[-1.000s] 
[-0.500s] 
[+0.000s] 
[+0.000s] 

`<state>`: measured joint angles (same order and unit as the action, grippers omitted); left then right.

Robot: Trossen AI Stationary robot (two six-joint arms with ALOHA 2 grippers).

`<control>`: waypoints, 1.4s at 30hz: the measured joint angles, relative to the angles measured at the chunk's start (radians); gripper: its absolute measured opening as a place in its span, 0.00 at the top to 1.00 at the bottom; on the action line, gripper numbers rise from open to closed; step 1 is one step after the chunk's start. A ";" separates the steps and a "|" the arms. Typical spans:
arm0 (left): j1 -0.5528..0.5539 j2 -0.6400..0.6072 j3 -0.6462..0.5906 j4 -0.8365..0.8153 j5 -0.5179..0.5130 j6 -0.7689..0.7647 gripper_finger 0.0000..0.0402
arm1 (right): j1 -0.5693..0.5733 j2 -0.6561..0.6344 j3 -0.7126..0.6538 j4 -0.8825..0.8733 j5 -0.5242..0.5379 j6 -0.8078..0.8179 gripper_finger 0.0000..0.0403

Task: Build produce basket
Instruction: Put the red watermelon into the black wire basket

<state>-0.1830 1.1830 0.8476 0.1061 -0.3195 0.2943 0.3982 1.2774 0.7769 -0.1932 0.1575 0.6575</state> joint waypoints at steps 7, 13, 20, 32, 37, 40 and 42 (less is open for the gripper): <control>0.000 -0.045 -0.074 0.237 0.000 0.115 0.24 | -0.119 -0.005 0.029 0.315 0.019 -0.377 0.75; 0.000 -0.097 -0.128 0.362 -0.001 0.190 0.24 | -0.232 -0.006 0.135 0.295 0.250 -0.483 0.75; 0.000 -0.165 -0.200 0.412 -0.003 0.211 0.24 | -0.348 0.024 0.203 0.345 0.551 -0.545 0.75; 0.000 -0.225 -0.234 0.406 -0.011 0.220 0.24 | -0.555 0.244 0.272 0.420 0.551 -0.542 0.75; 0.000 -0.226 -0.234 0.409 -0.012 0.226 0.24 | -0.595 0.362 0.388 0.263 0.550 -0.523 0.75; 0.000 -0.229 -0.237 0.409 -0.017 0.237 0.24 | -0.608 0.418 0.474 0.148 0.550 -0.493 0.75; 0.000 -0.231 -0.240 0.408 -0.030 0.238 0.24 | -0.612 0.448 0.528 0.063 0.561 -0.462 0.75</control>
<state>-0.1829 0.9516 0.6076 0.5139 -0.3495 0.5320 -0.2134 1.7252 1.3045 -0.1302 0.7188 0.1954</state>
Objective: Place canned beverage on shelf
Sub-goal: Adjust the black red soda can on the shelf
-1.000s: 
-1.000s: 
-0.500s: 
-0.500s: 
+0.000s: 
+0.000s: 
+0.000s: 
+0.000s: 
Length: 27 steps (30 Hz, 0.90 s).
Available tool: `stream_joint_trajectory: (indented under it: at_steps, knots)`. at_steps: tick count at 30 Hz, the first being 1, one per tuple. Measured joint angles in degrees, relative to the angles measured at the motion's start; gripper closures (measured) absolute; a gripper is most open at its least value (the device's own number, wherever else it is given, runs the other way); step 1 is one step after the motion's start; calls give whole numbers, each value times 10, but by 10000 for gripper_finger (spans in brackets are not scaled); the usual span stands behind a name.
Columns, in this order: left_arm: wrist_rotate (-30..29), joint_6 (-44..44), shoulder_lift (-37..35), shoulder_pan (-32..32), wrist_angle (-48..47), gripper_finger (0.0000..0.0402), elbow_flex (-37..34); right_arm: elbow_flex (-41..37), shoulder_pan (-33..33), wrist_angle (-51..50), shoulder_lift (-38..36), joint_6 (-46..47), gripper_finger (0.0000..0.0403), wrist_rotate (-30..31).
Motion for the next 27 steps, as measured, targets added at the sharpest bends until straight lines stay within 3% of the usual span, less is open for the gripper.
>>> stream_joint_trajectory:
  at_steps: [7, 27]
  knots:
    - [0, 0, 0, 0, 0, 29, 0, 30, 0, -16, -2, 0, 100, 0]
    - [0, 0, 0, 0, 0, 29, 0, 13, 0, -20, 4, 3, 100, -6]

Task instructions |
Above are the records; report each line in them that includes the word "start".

Result for this exercise |
`<control>`: waypoints, 1.4s at 30hz: the measured joint angles, relative to the angles measured at the chunk's start (radians); gripper: its absolute measured opening as a place in its span, 0.00 at the top to 1.00 at the bottom; on the action line, gripper numbers rise from open to closed; step 1 is one step after the chunk's start. A ";" separates the steps and a "|" the arms. Typical spans:
Available tool: `stream_joint_trajectory: (indented under it: at_steps, knots)`. at_steps: tick count at 30 Hz, the first being 1, one per tuple. Measured joint angles in degrees, relative to the angles measured at the motion's start; gripper closures (measured) absolute; a gripper is most open at its least value (the device's own number, wherever else it is given, runs the other way); step 1 is one step after the motion's start; calls give whole numbers, each value times 10, but by 10000 for gripper_finger (spans in brackets are not scaled); the usual span stands behind a name.

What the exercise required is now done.